### Task
All the lines below should be set down exactly, with no picture carried into the copy.

------ Collected material

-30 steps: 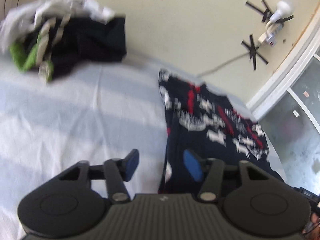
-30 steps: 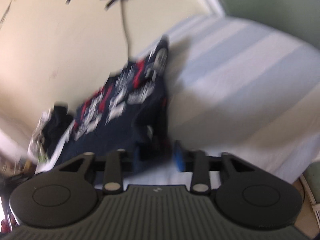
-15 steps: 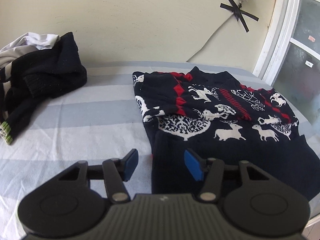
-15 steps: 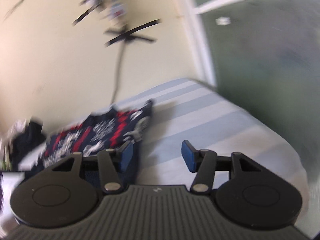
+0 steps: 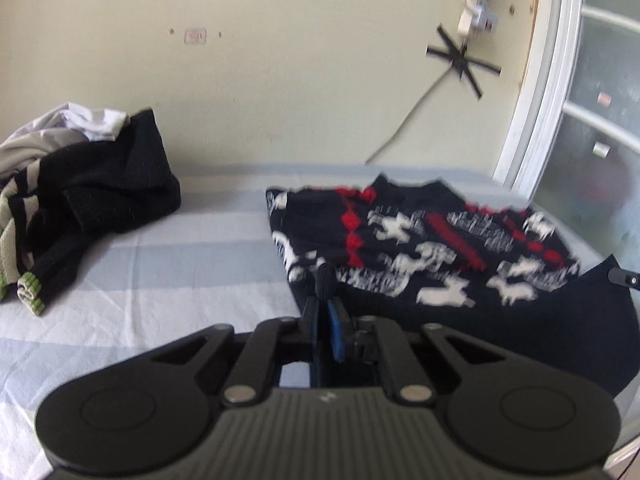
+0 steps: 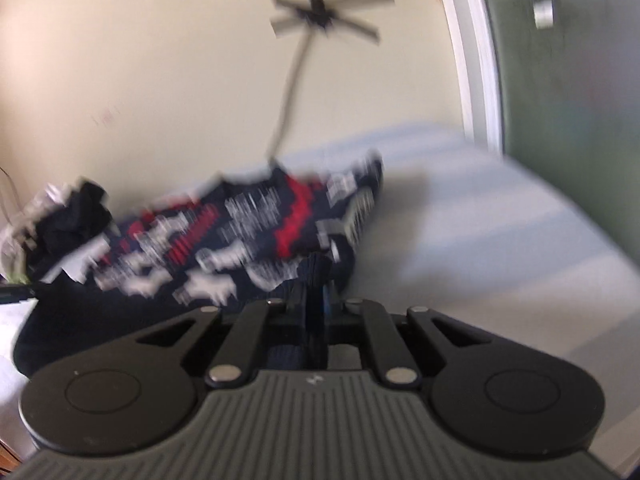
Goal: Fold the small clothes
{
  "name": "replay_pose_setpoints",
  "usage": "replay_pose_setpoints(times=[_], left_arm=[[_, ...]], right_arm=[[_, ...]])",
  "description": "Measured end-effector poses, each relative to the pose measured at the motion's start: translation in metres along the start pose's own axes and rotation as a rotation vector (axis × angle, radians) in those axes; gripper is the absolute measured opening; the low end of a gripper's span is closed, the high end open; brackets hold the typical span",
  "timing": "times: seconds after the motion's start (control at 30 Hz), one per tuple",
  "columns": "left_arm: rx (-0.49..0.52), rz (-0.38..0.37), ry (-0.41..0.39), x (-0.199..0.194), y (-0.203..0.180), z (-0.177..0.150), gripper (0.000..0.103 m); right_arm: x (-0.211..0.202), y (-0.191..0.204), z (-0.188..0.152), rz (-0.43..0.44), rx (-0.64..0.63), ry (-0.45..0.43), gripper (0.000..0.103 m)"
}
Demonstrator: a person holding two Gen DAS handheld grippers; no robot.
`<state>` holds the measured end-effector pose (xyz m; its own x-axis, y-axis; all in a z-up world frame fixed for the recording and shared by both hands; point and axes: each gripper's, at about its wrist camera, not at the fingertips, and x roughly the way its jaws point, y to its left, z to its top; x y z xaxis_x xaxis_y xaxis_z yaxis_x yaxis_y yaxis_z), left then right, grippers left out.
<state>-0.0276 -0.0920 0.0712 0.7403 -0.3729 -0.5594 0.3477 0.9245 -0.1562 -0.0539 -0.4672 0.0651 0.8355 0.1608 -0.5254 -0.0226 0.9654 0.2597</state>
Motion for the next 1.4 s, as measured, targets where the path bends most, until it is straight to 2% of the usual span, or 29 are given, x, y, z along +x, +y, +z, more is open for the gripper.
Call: replay_pose_setpoints(times=[0.07, 0.13, 0.2, 0.27, 0.33, 0.37, 0.4, 0.43, 0.5, 0.57, 0.63, 0.7, 0.8, 0.83, 0.87, 1.03, 1.07, 1.1, 1.13, 1.17, 1.23, 1.33, 1.4], left_arm=[[-0.016, 0.015, -0.042, -0.003, 0.002, 0.007, 0.006], [-0.025, 0.044, -0.031, 0.009, 0.005, 0.011, 0.006], [-0.041, 0.054, 0.039, 0.034, 0.009, 0.007, 0.01], [-0.041, 0.089, 0.127, 0.054, 0.009, -0.002, 0.011], [-0.045, 0.094, 0.104, 0.046, 0.013, -0.008, 0.015], [-0.055, 0.093, 0.09, 0.04, 0.016, -0.006, 0.021], [-0.08, 0.097, 0.065, 0.031, 0.021, -0.003, 0.023], [-0.107, 0.096, 0.036, 0.023, 0.024, 0.001, 0.023], [-0.156, 0.044, -0.012, 0.012, 0.027, 0.011, 0.023], [-0.177, -0.038, -0.029, 0.012, 0.021, 0.016, 0.023], [-0.165, -0.101, -0.017, 0.02, 0.01, 0.013, 0.024], [-0.136, -0.114, 0.029, 0.036, -0.007, 0.002, 0.024], [-0.105, -0.103, 0.105, 0.06, -0.021, -0.018, 0.025], [-0.085, -0.091, 0.06, 0.059, -0.024, -0.024, 0.027], [-0.058, -0.087, 0.049, 0.059, -0.027, -0.026, 0.029], [0.009, -0.045, 0.02, 0.057, -0.037, -0.031, 0.029], [0.012, -0.045, 0.02, 0.057, -0.037, -0.031, 0.029], [0.012, -0.045, 0.018, 0.056, -0.037, -0.031, 0.029], [0.009, -0.047, 0.017, 0.056, -0.036, -0.031, 0.029], [0.0, -0.054, 0.016, 0.055, -0.035, -0.031, 0.029], [-0.026, -0.072, 0.014, 0.055, -0.03, -0.031, 0.029], [-0.087, -0.096, 0.002, 0.052, -0.019, -0.03, 0.031], [-0.137, -0.091, -0.012, 0.045, -0.01, -0.031, 0.04]], right_arm=[[-0.014, 0.002, 0.008, 0.014, -0.033, -0.07, 0.01], [-0.009, 0.002, 0.013, -0.002, -0.037, -0.098, 0.01], [0.01, -0.001, 0.013, -0.023, -0.017, -0.063, 0.011], [0.036, -0.006, 0.008, -0.057, 0.0, 0.023, 0.017], [0.047, -0.013, 0.004, -0.11, 0.021, 0.084, 0.021], [0.042, -0.017, 0.008, -0.091, 0.039, 0.067, 0.021], [0.034, -0.02, 0.015, -0.077, 0.052, 0.033, 0.022], [0.025, -0.021, 0.026, -0.067, 0.057, -0.005, 0.027], [0.018, -0.021, 0.051, -0.042, 0.052, -0.062, 0.034], [0.028, -0.013, 0.081, 0.017, 0.035, -0.066, 0.044], [0.06, -0.002, 0.108, 0.077, 0.027, -0.004, 0.052], [0.108, 0.009, 0.127, 0.144, 0.026, 0.078, 0.059], [0.188, 0.019, 0.141, 0.144, 0.078, 0.216, 0.06], [0.212, 0.021, 0.142, 0.144, 0.101, 0.261, 0.061], [0.234, 0.024, 0.143, 0.141, 0.107, 0.295, 0.062], [0.303, 0.049, 0.127, 0.072, -0.03, 0.414, 0.066], [0.308, 0.054, 0.123, 0.069, -0.058, 0.407, 0.066], [0.309, 0.06, 0.121, 0.068, -0.098, 0.392, 0.065], [0.308, 0.067, 0.119, 0.069, -0.135, 0.398, 0.054], [0.305, 0.073, 0.116, 0.061, -0.171, 0.391, 0.027], [0.293, 0.082, 0.115, 0.045, -0.206, 0.379, 0.012], [0.256, 0.087, 0.12, 0.1, -0.188, 0.328, 0.012], [0.221, 0.095, 0.124, 0.139, -0.206, 0.28, 0.012]])
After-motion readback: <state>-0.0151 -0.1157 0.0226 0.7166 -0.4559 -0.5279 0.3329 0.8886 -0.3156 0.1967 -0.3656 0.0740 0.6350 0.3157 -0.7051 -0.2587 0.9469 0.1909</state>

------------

### Answer to this exercise
-30 steps: 
-30 steps: 
-15 steps: 
-15 steps: 
+0 steps: 
+0 steps: 
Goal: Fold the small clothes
{
  "name": "replay_pose_setpoints",
  "usage": "replay_pose_setpoints(times=[_], left_arm=[[_, ...]], right_arm=[[_, ...]])",
  "description": "Measured end-effector poses, each relative to the pose measured at the motion's start: translation in metres along the start pose's own axes and rotation as a rotation vector (axis × angle, radians) in those axes; gripper is the absolute measured opening; the low end of a gripper's span is closed, the high end open; brackets hold the typical span",
  "timing": "times: seconds after the motion's start (control at 30 Hz), one per tuple",
  "columns": "left_arm: rx (-0.49..0.52), rz (-0.38..0.37), ry (-0.41..0.39), x (-0.199..0.194), y (-0.203..0.180), z (-0.177..0.150), gripper (0.000..0.103 m); right_arm: x (-0.211..0.202), y (-0.191..0.204), z (-0.188..0.152), rz (-0.43..0.44), rx (-0.64..0.63), ry (-0.45..0.43), gripper (0.000..0.103 m)"
}
Demonstrator: a person holding two Gen DAS handheld grippers; no robot.
`<state>` holds the measured end-effector pose (xyz m; its own x-axis, y-axis; all in a z-up world frame fixed for the recording and shared by both hands; point and axes: each gripper's, at about its wrist camera, not at the fingertips, and x roughly the way its jaws point, y to its left, z to its top; x y z xaxis_x xaxis_y xaxis_z yaxis_x yaxis_y yaxis_z), left then right, grippers left out.
<state>-0.0276 -0.0920 0.0712 0.7403 -0.3729 -0.5594 0.3477 0.9245 -0.1562 -0.0539 -0.4672 0.0651 0.8355 0.1608 -0.5254 -0.0226 0.9654 0.2597</state>
Motion for the next 1.4 s, as measured, targets where the path bends most, until it is straight to 2% of the usual span, or 29 are given, x, y, z along +x, +y, +z, more is open for the gripper.
Call: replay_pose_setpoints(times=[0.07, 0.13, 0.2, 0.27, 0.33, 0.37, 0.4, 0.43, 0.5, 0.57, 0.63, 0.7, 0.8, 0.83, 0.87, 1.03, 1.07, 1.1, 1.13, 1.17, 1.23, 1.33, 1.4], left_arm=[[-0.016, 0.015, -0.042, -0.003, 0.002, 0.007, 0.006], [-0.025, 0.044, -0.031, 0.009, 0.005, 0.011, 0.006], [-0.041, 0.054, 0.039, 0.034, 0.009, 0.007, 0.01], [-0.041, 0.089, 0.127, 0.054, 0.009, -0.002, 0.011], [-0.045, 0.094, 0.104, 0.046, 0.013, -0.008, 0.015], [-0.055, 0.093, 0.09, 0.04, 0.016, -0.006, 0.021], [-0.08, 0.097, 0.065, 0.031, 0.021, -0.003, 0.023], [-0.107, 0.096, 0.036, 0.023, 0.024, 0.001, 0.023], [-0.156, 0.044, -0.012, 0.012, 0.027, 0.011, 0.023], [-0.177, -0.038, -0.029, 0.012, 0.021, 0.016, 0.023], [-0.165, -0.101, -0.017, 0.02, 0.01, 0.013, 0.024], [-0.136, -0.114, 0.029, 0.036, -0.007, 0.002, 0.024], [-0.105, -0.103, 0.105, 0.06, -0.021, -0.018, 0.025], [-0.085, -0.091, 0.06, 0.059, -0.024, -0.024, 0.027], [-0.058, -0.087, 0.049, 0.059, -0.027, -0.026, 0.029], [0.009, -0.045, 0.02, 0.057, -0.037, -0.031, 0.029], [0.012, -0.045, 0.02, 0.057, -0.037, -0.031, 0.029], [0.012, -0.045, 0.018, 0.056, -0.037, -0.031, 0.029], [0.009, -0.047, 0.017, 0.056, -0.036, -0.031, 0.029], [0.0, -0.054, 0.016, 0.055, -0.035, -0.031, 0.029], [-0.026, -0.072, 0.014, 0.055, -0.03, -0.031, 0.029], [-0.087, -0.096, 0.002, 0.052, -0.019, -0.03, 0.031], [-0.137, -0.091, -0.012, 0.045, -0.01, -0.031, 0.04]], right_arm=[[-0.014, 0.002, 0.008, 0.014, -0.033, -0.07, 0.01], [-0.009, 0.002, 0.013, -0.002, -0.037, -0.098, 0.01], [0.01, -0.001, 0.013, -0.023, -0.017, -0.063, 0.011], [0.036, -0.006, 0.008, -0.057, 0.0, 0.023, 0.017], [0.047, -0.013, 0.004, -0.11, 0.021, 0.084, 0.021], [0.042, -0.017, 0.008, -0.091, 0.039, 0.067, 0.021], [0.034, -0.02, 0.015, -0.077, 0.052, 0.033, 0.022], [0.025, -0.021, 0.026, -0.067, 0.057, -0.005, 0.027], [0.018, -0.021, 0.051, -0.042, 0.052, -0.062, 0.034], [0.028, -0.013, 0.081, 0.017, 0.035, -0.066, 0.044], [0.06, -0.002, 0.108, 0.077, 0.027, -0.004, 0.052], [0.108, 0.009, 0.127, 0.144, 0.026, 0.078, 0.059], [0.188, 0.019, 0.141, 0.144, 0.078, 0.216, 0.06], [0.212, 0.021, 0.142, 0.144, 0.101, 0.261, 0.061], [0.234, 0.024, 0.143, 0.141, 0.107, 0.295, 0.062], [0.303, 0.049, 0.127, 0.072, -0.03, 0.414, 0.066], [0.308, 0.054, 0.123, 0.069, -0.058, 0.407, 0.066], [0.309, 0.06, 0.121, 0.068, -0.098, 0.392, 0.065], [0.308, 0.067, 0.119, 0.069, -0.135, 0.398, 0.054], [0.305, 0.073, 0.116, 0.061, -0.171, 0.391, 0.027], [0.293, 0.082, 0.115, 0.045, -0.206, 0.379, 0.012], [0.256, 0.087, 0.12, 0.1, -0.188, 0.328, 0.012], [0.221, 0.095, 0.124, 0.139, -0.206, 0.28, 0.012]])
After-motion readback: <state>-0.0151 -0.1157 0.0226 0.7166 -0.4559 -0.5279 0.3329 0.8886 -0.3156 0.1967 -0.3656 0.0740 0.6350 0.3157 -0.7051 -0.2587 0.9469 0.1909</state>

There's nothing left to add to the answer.